--- PROVIDED MATERIAL ---
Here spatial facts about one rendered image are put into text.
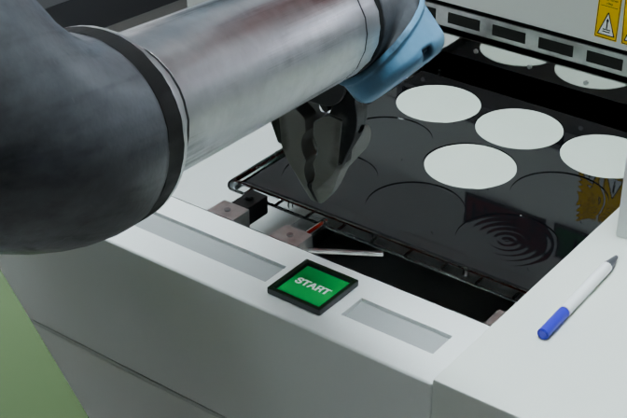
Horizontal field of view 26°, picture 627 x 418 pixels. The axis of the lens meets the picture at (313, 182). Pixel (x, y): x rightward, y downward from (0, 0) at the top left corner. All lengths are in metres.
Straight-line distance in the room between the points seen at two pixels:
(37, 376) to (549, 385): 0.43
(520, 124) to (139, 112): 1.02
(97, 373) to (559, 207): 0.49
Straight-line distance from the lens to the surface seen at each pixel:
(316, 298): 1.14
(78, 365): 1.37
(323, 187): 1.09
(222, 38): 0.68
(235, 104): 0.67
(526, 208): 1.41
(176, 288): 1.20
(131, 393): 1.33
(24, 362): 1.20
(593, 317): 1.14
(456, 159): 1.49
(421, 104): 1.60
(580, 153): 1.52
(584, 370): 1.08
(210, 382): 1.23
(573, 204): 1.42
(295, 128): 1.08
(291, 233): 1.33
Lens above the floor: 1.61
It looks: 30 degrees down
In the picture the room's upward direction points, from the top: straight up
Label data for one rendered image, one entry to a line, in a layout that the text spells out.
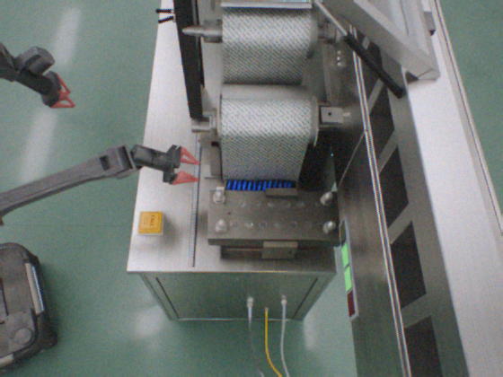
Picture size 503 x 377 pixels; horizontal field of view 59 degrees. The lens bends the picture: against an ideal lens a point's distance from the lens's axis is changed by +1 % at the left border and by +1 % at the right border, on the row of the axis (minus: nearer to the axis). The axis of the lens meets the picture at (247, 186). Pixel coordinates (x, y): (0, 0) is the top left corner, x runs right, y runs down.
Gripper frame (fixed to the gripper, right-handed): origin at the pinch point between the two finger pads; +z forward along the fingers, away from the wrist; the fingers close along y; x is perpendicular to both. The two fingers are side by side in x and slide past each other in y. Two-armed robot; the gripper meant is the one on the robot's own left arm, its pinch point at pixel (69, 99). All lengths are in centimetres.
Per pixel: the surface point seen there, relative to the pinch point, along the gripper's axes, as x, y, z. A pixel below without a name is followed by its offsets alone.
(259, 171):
---
--- PROVIDED MATERIAL ---
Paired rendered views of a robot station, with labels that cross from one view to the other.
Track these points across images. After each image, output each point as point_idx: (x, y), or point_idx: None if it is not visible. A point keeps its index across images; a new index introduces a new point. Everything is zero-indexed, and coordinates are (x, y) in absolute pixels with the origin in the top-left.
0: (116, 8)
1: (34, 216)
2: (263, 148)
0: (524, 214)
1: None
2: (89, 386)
---
* _EXERCISE_: Report the number of lines in the records that include the string "text", and write no other words.

* _TASK ANSWER_: 2